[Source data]
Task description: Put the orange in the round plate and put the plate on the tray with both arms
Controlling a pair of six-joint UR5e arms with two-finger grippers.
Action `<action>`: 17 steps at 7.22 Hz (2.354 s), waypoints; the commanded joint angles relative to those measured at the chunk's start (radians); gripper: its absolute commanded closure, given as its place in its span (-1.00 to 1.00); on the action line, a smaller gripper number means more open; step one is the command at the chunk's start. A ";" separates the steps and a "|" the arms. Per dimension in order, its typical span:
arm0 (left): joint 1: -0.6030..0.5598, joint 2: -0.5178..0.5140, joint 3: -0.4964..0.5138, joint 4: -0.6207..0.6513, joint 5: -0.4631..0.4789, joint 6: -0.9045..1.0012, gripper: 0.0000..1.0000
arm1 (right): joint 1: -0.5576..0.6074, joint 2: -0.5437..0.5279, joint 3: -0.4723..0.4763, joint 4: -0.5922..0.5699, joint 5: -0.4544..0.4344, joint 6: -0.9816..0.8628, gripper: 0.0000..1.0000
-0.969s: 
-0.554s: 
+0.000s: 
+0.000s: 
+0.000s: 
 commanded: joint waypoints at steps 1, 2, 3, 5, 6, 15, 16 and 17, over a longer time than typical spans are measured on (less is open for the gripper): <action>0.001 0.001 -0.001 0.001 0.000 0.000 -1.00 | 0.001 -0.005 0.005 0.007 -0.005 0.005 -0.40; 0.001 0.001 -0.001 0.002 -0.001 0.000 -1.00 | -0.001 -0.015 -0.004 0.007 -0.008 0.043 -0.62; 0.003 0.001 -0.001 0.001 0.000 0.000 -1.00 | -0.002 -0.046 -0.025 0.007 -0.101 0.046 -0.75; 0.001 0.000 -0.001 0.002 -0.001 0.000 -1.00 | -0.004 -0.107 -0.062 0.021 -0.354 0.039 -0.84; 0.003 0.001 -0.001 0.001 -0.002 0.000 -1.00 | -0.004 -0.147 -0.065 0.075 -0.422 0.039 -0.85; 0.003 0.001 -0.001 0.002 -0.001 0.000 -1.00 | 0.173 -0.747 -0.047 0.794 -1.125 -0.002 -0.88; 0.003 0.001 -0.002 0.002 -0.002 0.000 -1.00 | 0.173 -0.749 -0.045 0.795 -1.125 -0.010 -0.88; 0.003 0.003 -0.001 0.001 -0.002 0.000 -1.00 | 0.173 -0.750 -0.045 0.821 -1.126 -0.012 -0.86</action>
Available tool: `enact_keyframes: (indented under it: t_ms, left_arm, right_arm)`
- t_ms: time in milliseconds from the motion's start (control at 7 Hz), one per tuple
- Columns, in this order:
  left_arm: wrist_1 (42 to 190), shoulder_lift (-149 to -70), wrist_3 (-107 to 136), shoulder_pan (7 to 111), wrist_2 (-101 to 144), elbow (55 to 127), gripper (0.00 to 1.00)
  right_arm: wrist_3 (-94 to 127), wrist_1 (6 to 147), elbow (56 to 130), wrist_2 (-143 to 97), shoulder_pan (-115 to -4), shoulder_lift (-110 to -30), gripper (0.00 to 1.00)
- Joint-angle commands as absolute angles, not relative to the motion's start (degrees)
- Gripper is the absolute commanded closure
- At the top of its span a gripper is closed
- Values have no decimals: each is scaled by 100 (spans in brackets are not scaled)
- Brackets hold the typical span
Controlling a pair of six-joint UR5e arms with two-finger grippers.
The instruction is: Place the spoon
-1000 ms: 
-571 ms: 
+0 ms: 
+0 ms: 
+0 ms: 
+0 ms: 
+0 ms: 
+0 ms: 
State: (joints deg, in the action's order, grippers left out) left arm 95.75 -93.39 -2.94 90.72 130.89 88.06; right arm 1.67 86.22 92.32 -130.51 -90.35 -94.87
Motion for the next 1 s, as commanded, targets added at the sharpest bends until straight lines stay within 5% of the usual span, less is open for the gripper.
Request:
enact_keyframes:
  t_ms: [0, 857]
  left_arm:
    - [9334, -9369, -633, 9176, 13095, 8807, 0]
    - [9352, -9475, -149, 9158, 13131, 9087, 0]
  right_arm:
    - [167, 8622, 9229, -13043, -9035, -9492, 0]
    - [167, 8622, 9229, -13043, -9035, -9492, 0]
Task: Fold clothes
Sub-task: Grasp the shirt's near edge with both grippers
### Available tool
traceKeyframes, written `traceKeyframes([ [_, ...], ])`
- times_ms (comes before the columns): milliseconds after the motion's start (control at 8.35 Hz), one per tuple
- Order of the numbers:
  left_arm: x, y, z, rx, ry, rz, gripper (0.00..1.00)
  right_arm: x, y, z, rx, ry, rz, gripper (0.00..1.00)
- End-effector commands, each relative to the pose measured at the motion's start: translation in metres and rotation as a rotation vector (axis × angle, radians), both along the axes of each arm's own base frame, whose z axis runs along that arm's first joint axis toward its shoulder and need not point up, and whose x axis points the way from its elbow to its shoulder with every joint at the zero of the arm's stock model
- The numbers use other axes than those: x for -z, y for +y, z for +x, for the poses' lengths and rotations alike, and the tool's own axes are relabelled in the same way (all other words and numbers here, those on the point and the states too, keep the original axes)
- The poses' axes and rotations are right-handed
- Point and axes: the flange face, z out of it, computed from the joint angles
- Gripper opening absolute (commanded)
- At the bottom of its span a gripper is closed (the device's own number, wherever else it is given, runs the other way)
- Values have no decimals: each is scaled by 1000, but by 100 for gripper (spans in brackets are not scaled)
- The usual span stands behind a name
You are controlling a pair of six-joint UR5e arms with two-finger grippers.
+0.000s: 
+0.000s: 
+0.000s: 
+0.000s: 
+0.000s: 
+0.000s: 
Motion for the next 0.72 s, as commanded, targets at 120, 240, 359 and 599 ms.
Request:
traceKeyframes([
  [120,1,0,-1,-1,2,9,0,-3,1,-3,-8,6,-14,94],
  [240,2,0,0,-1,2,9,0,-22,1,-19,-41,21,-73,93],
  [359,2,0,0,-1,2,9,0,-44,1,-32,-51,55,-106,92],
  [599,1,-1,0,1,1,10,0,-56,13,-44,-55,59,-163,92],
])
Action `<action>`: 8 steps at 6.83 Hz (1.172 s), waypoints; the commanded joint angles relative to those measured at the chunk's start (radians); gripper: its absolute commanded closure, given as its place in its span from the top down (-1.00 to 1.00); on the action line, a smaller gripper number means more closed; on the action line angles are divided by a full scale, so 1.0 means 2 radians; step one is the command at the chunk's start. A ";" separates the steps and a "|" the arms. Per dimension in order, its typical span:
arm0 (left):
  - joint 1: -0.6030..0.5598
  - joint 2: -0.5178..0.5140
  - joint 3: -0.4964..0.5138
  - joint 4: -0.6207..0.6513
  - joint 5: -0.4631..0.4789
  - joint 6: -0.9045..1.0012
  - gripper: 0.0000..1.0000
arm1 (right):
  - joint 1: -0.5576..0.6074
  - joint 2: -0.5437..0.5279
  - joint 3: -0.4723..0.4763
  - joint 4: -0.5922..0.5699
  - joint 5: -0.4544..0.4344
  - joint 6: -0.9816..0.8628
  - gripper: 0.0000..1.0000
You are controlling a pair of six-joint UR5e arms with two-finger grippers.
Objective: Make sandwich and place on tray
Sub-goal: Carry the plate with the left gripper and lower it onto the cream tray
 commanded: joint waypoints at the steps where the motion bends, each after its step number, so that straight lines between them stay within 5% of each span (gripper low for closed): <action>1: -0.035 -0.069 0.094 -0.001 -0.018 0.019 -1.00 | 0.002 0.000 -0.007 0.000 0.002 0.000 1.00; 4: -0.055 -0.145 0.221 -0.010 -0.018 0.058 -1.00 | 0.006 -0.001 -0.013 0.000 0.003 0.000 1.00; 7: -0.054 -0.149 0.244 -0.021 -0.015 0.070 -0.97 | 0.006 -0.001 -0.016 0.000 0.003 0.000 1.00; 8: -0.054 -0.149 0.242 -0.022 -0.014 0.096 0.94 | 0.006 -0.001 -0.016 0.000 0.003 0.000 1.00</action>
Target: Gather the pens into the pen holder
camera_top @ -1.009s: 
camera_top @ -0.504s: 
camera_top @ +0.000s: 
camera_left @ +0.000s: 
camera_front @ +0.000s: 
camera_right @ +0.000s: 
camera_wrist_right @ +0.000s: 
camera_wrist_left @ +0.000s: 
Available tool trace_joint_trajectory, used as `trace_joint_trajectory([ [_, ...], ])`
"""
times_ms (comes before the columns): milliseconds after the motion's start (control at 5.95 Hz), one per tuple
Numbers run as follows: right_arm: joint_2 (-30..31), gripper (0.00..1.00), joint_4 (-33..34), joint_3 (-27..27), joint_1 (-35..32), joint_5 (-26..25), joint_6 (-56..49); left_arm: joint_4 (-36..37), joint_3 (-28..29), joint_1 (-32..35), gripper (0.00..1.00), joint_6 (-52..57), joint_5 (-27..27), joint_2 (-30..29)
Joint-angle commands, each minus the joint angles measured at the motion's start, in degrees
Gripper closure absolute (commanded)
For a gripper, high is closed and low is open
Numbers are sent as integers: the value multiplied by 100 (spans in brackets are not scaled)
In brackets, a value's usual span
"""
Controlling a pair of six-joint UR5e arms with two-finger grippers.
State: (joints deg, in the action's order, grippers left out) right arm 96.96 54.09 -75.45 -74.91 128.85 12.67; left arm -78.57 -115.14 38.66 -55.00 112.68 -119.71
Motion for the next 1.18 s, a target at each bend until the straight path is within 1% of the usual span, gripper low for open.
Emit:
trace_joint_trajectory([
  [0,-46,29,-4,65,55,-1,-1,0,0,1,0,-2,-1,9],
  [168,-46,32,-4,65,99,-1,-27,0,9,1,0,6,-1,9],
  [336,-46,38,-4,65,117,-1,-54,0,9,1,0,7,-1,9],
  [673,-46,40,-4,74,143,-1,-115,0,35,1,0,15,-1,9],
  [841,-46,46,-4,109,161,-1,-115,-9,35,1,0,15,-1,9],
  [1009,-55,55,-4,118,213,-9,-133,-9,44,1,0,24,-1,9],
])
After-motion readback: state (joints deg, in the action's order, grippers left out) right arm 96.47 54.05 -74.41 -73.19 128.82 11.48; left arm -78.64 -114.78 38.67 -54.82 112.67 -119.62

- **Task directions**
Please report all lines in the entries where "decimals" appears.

- **Output of the task**
- Values have no decimals: each is scaled by 100 (spans in brackets are not scaled)
- Values have no decimals: each is scaled by 1000, but by 100 for gripper (spans in brackets are not scaled)

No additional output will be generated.